__DATA BELOW__.

====

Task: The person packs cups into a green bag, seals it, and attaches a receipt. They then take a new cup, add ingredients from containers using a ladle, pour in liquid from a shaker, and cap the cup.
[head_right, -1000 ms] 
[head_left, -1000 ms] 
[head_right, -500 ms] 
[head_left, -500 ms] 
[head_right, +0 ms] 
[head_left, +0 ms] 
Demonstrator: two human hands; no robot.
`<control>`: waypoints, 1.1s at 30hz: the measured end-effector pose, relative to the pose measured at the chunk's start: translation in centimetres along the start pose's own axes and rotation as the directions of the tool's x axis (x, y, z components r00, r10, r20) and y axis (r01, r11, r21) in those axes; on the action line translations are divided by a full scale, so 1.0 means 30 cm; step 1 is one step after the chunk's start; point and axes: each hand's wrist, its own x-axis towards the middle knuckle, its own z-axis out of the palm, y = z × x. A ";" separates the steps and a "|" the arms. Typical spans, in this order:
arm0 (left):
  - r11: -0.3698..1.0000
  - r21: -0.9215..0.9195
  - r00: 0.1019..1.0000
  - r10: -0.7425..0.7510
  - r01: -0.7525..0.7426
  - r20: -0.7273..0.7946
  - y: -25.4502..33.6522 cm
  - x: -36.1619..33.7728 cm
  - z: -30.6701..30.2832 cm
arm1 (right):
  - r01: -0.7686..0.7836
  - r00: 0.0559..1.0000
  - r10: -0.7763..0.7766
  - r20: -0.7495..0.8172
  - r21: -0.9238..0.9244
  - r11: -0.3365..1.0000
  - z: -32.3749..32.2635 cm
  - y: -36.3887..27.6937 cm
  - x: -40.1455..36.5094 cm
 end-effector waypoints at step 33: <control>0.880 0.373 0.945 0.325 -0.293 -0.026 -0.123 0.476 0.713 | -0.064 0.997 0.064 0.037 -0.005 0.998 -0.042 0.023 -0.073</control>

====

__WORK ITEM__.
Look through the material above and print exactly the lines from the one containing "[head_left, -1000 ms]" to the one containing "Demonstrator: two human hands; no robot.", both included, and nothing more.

__EXPECTED ANSWER__.
[head_left, -1000 ms] 
[head_right, -500 ms] 
[head_left, -500 ms] 
[head_right, +0 ms] 
[head_left, +0 ms] 
Demonstrator: two human hands; no robot.

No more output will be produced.